### [WHAT THIS TASK INVOLVES]
In the records below, find the lines that include the string "frame" and report how many there are, nothing else.

══ INPUT MATERIAL

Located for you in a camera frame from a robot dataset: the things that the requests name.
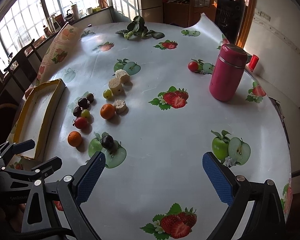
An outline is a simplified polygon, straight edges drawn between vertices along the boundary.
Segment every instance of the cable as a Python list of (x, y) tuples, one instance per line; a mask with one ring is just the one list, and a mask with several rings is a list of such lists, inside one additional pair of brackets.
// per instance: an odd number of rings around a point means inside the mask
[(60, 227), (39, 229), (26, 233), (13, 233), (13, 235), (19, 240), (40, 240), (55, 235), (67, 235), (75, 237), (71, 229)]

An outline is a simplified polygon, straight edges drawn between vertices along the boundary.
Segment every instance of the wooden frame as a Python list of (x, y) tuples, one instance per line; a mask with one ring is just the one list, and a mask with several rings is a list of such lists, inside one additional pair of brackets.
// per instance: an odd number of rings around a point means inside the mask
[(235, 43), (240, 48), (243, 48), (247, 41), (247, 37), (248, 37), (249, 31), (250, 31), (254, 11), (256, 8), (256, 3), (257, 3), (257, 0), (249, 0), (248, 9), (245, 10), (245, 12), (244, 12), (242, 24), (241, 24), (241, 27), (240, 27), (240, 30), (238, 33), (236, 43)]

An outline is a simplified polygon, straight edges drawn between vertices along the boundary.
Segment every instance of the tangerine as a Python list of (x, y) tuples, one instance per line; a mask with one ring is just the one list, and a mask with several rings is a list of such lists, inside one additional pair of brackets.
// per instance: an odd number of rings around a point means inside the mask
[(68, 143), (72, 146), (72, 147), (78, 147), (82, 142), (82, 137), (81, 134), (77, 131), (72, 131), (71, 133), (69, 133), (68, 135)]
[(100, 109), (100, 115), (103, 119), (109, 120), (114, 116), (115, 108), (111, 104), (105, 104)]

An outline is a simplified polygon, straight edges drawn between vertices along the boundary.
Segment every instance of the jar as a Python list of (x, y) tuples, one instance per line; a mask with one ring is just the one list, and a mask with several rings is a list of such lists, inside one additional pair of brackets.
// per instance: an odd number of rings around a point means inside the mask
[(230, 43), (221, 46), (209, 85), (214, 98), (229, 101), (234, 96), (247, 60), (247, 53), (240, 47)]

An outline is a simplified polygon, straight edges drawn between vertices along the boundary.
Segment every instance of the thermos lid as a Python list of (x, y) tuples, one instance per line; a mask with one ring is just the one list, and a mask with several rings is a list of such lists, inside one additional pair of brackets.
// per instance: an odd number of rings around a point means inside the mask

════

### [TASK OUTPUT]
2